タキシードではなく、それは高級そうな銀色のスーツをまとった金髪の存在。
「まったく、相変わらず世話が焼けるねエマ」
「あっ!!早乙女(さおとめ)!!」
「ここまできたらお義兄様と呼んでくれる?お義兄様と」
「うんっ!おにーさまっ!!」
この若き美眉秀麗な御曹司は早乙女さんといって、エマのお姉さんであるアリサさんの婚約者。

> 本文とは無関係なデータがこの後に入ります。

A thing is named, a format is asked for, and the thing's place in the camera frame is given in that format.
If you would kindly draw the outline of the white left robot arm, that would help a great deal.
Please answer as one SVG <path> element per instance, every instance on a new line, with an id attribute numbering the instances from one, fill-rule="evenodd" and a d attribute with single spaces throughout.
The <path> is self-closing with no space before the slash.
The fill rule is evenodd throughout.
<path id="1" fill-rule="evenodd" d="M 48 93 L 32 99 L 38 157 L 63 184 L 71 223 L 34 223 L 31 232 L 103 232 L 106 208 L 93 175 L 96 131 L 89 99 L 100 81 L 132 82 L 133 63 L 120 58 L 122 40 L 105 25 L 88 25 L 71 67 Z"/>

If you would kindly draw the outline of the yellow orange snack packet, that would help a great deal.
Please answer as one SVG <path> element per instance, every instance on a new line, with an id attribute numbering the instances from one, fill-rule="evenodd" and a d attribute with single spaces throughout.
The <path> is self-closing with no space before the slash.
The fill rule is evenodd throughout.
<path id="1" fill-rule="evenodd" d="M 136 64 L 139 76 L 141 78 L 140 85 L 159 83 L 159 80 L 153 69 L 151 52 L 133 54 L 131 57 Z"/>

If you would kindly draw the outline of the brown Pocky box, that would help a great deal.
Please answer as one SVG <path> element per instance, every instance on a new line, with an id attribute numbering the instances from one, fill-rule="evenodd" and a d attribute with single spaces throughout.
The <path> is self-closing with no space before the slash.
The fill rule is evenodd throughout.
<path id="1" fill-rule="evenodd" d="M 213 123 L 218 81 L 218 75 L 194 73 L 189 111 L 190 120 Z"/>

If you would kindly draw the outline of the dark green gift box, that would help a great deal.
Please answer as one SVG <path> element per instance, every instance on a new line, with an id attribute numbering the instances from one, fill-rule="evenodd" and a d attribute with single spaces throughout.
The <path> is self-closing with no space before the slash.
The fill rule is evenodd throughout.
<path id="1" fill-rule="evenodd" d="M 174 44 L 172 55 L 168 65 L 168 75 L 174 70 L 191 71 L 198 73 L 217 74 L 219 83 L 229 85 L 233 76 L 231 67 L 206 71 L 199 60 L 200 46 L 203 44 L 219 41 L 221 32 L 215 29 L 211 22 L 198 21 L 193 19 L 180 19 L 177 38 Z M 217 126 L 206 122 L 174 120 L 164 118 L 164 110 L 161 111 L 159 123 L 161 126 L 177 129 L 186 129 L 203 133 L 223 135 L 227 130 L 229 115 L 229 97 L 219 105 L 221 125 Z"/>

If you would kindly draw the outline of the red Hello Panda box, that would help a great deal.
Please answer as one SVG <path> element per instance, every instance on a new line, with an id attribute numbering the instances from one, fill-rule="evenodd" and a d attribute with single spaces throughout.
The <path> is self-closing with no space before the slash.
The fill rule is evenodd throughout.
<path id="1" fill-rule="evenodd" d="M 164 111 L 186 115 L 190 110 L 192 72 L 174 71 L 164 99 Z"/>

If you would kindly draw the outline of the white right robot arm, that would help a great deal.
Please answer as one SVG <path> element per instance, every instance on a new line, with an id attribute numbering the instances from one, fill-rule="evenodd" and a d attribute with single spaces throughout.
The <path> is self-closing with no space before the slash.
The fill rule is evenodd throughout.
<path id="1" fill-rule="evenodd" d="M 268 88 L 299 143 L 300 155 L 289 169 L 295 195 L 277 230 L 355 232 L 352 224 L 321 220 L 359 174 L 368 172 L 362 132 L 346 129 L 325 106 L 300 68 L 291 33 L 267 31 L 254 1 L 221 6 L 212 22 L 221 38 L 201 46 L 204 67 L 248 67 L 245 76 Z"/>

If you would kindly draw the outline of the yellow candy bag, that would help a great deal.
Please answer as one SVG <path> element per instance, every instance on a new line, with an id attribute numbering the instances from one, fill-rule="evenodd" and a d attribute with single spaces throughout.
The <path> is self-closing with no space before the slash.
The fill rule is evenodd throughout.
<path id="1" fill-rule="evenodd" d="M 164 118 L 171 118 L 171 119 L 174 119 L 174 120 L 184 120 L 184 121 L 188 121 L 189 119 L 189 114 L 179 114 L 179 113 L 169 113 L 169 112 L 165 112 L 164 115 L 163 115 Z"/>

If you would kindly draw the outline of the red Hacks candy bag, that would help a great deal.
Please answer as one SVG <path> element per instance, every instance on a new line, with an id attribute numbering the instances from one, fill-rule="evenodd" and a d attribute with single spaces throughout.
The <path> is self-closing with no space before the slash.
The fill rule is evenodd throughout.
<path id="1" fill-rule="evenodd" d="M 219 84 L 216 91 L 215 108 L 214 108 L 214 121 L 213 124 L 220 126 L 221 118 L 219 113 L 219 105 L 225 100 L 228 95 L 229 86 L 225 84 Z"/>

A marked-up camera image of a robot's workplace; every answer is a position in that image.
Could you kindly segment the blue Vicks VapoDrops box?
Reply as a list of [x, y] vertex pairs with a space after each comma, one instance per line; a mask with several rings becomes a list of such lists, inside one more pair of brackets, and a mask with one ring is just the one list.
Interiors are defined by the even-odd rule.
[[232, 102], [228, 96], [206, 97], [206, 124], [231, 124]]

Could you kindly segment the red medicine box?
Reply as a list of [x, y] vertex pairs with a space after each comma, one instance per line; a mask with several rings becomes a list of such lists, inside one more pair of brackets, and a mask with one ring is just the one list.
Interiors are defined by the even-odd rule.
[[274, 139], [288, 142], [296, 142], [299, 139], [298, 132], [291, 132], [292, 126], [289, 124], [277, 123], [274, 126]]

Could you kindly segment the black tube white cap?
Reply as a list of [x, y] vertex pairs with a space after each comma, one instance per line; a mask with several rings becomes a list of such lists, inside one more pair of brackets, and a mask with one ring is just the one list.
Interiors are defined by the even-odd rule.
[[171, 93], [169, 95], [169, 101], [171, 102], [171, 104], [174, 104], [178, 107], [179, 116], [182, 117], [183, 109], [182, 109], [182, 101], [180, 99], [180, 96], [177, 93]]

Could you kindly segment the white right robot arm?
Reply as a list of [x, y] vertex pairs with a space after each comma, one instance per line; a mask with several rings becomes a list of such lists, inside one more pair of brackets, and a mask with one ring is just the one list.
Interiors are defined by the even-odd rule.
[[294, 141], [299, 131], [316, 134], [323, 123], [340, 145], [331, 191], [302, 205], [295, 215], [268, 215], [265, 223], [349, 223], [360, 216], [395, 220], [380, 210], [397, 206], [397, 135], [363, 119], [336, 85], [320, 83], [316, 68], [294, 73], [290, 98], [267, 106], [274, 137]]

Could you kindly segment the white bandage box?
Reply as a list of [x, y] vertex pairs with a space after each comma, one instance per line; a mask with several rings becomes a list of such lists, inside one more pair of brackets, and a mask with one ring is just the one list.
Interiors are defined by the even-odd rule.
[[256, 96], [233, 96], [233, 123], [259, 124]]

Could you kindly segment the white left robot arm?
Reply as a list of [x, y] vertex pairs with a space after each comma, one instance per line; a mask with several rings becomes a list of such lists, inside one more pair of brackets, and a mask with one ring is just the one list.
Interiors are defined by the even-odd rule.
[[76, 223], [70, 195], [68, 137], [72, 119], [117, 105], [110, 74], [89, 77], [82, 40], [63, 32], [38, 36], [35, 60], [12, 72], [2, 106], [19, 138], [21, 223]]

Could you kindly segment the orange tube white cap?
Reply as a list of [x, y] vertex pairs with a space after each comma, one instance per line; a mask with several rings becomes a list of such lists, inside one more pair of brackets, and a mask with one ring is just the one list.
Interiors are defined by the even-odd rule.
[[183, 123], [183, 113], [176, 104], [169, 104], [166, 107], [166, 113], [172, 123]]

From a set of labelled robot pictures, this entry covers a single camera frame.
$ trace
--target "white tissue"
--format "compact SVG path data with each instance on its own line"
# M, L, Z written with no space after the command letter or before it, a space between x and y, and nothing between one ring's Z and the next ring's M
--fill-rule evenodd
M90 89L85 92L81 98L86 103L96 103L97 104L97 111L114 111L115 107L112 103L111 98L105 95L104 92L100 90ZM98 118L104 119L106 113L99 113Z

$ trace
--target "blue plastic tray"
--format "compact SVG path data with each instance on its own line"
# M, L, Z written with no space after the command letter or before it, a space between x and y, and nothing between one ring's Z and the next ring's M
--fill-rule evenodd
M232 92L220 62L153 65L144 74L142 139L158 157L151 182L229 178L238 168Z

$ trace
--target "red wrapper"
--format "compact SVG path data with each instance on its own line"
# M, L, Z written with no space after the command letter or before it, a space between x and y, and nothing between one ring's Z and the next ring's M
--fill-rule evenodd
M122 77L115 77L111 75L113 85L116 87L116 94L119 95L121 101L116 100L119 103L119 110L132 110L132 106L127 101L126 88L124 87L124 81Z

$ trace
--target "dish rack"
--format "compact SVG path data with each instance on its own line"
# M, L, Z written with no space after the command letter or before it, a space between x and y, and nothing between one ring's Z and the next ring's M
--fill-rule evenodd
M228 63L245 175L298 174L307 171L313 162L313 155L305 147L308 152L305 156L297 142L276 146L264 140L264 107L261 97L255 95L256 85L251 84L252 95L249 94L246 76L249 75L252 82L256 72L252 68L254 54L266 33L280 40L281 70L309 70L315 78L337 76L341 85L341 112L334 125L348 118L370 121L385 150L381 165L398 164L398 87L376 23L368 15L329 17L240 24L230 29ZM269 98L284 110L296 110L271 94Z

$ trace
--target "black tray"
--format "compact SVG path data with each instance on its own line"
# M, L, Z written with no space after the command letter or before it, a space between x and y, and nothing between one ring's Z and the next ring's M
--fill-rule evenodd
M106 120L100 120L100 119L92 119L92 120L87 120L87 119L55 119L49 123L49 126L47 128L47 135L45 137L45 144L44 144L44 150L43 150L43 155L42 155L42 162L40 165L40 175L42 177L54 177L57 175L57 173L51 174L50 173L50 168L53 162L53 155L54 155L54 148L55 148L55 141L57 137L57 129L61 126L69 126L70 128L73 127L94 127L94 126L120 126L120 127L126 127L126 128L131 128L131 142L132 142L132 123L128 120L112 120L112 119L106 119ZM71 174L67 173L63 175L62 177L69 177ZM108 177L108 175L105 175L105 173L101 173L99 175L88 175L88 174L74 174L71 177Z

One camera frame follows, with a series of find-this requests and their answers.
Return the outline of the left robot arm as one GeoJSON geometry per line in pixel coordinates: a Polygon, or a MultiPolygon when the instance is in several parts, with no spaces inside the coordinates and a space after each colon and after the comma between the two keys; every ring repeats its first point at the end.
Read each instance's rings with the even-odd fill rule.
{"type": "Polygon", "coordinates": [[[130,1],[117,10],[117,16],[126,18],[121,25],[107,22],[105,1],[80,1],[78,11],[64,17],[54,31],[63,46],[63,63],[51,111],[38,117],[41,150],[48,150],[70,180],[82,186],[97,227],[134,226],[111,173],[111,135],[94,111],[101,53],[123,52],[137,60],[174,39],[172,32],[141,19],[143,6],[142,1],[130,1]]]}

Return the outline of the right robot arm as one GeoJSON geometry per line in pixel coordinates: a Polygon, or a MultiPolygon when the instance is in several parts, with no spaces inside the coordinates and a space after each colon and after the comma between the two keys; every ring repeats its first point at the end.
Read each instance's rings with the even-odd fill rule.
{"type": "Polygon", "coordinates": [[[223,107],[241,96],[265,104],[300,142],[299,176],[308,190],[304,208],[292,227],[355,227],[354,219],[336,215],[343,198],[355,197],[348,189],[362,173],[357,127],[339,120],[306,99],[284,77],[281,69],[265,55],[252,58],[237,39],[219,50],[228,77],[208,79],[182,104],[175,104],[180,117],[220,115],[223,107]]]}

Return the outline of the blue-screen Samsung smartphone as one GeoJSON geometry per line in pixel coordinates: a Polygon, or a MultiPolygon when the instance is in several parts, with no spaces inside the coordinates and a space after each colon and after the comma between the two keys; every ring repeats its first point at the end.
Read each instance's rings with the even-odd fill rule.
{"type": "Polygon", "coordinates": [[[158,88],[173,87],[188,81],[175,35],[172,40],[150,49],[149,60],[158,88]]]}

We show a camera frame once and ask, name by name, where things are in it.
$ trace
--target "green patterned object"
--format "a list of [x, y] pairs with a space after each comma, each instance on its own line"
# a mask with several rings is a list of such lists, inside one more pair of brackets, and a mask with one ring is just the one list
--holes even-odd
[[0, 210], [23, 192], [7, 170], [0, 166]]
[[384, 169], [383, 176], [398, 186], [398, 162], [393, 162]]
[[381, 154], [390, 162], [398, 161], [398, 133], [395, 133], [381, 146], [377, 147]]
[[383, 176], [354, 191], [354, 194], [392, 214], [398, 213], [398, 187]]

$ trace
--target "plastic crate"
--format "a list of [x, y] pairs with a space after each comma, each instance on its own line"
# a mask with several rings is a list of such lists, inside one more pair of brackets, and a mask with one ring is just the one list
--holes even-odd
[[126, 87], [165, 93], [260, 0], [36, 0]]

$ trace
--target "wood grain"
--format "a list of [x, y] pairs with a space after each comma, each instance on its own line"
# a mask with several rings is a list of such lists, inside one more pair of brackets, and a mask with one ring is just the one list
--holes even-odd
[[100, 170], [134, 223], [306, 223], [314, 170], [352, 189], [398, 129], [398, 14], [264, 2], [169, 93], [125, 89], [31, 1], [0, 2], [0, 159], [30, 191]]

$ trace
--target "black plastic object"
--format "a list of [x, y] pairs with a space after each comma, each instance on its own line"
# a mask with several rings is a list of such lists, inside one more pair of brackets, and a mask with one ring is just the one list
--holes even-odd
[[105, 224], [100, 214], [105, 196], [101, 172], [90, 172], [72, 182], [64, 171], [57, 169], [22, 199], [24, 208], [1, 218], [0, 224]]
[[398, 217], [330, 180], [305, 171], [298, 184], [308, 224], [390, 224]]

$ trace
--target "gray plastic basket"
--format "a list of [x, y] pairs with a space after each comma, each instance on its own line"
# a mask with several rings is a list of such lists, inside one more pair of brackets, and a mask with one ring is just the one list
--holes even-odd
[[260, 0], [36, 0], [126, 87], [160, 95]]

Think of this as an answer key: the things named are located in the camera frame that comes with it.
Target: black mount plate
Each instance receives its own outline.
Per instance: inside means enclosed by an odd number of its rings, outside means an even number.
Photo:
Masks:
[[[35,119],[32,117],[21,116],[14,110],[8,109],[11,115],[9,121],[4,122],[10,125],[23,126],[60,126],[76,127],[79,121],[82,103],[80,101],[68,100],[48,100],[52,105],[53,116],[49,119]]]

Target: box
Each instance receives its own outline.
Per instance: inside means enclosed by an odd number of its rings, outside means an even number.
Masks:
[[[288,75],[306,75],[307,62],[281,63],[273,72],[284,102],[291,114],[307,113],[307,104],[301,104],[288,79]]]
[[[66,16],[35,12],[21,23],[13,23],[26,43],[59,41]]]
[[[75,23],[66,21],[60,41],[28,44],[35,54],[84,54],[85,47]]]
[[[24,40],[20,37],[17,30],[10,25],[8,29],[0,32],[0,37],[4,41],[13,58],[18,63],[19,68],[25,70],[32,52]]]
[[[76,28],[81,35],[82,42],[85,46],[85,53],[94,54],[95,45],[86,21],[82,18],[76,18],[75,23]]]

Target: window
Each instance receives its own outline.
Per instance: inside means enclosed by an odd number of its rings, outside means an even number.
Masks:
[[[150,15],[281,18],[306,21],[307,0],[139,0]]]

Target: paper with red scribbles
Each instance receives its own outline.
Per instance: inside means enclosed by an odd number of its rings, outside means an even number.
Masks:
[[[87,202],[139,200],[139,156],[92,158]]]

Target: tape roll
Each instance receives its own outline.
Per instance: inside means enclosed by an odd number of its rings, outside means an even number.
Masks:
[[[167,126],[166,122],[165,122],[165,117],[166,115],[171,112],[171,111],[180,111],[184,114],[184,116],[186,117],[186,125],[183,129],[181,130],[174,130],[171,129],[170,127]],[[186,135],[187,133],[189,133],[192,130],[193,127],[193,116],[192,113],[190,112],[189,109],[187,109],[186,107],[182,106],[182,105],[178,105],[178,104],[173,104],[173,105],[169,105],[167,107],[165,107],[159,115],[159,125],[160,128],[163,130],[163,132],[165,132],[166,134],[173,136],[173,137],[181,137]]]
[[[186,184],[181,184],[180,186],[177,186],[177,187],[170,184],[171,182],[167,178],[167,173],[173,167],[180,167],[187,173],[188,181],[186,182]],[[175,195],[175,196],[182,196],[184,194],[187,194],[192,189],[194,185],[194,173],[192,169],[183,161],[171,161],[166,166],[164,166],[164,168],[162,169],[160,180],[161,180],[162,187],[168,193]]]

佐野様の腕が私たちに当たるギリギリで掴んで助けてくれた。
そしてパタパタと、ドレスの裾を上げて駆け寄ってくるアリサさん。
「エマっ!怪我はない…!?」
「お姉ちゃんっ!だいじょーぶっ!」
「よかったわ…、理沙ちゃんは大丈夫!?」
「は、はい…、大丈夫です」
ほっと胸を撫で下ろしたアリサさんは聖スタリーナ女学院の3年生。
すべての成績が首席というかなりの秀才で、生徒たちの憧れ。
エマと姉妹だということを最初は信じられなかったけれど、こうして見るとやっぱり似ているところがあると思った。